Вечером звонят мнимые больные, слушают наши рассказы о позорном провале и в страхе готовы, кажется, перейти на инвалидность, лишь бы не переживать завтра такой же разгром. На самом же деле из его сарказмов можно было извлечь крупицы советов и сделать нужные выводы. Но мы были растеряны, обескуражены, спросить боялись, ибо часто на вопрос шел такой ответ, что только держись!
Нет, никаких грубостей или оскорблений — он был человек интеллигентный, сноб, хорошо воспитан, но к нему самому очень подходило сказанное им о Шварце: «гибрид мимозы и крапивы». Вместо контактов у нас получалось преклонение перед его личностью, перемешанное со страхом. И все облегченно вздыхали, когда он садился в «Красную стрелу», и снова принимались «изучать «Евгения Онегина», хотя на самом деле это был марксизм-ленинизм, которым нас допекали все годы.

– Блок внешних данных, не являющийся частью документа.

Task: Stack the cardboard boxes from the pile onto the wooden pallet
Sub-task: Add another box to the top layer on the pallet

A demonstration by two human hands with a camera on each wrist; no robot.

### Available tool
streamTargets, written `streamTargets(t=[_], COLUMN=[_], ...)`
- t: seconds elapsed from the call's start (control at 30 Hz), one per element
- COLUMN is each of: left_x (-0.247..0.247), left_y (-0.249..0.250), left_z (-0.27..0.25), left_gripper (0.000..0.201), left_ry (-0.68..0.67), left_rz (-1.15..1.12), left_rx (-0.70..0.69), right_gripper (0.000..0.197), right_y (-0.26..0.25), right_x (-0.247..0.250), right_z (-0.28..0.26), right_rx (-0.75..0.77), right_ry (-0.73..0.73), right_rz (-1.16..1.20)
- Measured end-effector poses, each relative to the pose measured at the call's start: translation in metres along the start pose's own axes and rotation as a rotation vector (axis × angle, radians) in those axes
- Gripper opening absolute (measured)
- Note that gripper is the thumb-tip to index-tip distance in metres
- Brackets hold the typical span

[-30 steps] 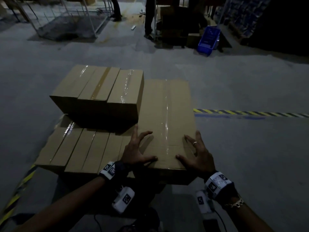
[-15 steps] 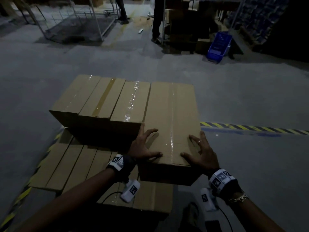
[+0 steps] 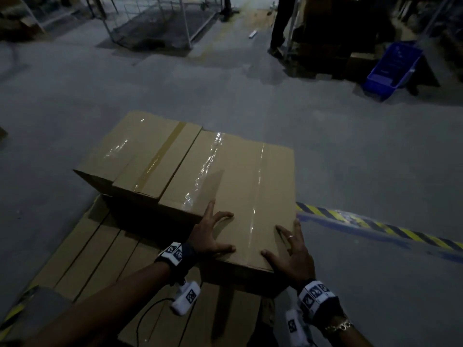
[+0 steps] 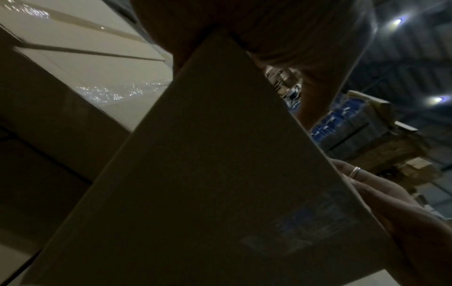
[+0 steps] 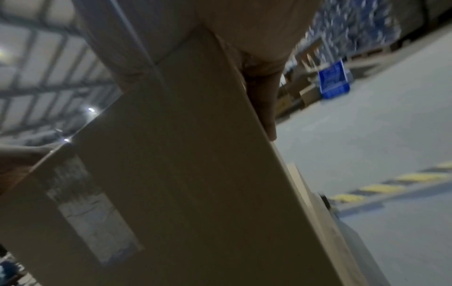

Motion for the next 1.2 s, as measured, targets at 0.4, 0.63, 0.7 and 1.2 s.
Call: streamTargets(t=[0.4, 0.63, 0.7, 1.2], left_x=[-0.056, -0.093, -0.104, -0.078], left_y=[-0.113, -0.189, -0.198, -0.199], left_z=[0.101, 0.087, 0.077, 0.085], left_gripper=[0.088, 0.091, 0.091, 0.141], left_ry=[-0.074, -0.136, -0.205, -0.477], left_rz=[0.019, 0.099, 0.211, 0.875], left_rx=[-0.063, -0.070, -0.054, -0.017], right_gripper=[0.098, 0.096, 0.096, 0.129], right_y=[0.078, 0.115, 0.120, 0.126], right_x=[-0.085, -0.149, -0.156, -0.150], right_z=[0.097, 0.092, 0.086, 0.082], right_rx=[-0.056, -0.014, 0.012, 0.218], right_ry=[-0.085, -0.137, -0.147, -0.326], right_rz=[-0.005, -0.013, -0.021, -0.164])
Point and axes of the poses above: each hand's wrist, its own z-axis towards the middle knuckle, its own x-axis out of the back of the hand, y = z × x, the point moved 2 cm from there along z, towards the middle knuckle, and after that the axes turned 9 degrees about -z, right-handed, at the moved point
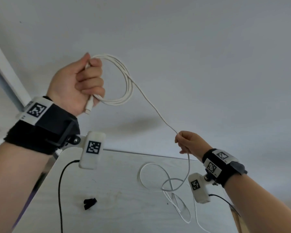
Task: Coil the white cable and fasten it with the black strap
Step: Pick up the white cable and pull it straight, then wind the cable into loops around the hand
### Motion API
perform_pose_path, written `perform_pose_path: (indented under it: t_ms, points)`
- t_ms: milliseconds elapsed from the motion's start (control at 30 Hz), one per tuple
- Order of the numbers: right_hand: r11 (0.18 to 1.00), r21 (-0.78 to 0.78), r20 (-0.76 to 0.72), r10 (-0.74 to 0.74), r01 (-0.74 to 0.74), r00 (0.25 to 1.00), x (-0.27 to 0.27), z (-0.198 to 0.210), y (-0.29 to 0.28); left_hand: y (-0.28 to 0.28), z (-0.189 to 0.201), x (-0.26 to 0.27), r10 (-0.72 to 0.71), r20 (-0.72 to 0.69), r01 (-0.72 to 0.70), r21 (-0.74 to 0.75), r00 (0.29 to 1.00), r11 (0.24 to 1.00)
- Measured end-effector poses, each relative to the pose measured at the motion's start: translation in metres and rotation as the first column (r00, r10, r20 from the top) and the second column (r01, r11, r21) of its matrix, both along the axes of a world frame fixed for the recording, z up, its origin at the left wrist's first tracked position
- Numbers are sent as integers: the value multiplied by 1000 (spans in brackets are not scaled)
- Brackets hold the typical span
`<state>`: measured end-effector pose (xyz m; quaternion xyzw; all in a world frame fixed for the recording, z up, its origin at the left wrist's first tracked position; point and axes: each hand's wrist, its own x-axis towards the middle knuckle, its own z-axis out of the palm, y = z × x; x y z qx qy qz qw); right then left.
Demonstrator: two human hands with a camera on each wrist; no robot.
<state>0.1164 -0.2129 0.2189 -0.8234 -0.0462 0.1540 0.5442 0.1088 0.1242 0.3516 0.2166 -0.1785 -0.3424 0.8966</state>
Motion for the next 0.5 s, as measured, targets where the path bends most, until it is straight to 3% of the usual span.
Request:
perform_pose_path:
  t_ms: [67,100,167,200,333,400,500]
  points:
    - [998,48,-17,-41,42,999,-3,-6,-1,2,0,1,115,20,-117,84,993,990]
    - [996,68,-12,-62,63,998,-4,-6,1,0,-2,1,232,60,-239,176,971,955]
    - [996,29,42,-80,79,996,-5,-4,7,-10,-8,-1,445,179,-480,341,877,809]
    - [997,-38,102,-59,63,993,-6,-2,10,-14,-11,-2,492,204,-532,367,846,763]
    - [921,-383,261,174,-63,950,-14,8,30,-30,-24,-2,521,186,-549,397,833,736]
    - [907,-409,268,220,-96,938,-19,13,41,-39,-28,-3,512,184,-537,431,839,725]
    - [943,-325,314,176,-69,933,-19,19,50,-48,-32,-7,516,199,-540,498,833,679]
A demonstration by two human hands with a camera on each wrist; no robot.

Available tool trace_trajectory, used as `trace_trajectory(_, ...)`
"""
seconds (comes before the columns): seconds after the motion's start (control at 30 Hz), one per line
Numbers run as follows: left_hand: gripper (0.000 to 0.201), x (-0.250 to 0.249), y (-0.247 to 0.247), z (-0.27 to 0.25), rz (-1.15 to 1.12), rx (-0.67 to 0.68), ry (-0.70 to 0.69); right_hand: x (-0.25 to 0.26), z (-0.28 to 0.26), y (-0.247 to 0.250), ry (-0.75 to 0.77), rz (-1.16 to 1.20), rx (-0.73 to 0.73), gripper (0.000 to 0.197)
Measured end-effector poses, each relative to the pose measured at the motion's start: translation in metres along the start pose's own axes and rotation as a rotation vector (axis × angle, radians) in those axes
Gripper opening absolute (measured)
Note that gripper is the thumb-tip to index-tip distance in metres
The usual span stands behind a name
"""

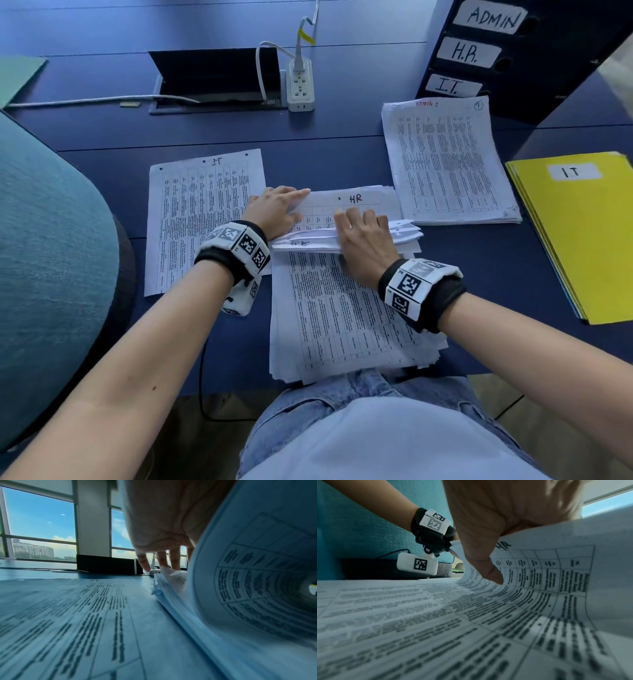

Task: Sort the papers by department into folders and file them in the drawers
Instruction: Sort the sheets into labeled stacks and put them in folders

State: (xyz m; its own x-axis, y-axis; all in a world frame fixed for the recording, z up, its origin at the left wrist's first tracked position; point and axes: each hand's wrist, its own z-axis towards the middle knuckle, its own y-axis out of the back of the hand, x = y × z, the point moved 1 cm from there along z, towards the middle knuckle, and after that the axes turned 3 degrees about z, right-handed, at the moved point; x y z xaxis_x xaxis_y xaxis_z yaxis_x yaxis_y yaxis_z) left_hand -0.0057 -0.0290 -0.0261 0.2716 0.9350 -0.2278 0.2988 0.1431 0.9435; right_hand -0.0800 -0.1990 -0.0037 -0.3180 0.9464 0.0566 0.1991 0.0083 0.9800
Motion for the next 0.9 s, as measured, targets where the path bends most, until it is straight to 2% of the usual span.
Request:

Ни разу не было, чтобы он взял нашу работу, разобрал (а не разгромил), дал переделать, и потом мы снова к ней вернулись бы. После описания учреждения нам было дано задание написать на этом материале небольшой, действенный рассказ-сценарий. Работы на сей раз разбирали Хохлова и Кулешов. Кому-то поставили пятерки, а мне еле-еле натянули тройку, да еще изругали. Назвали отпиской. А я так старался!
Приезжает Козинцев, читает работы и громит всех налево и направо. Кому Хохлова поставила пятерки, тому ставит двойки. Я сижу ни жив ни мертв со своей тройкой, как вдруг: «Вот кто меня порадовал, это Катанян», — и влепил пятерку. (Я это пишу к тому, как нас учили — одни ругали, а другие за то же хвалили. И все — авторитеты.) В наших с Зоей Фоминой рассказах его подкупила, как я понимаю, некая остраненность на фоне остального реализма. Я написал рассказ про алкоголика, под руками которого вода превращается в вино и он погибает от жажды — парафраз царя Мидаса. Зоя же сочинила про человека, которому в морге, спасая жизнь, вставляют железное сердце. Человек выживает, но жить не может, ибо лишен эмоций и чувств. С тех пор, даже много лет спустя, когда разговор заходил о Фоминой, Григорий Михайлович всегда спрашивал: «А что Зоя? Она пишет? Она ведь хорошо писала». И хотя не было на земле такой силы, которая могла бы заставить ее написать даже для себя небольшой сценарий, он всегда интересовался ее литературными успехами.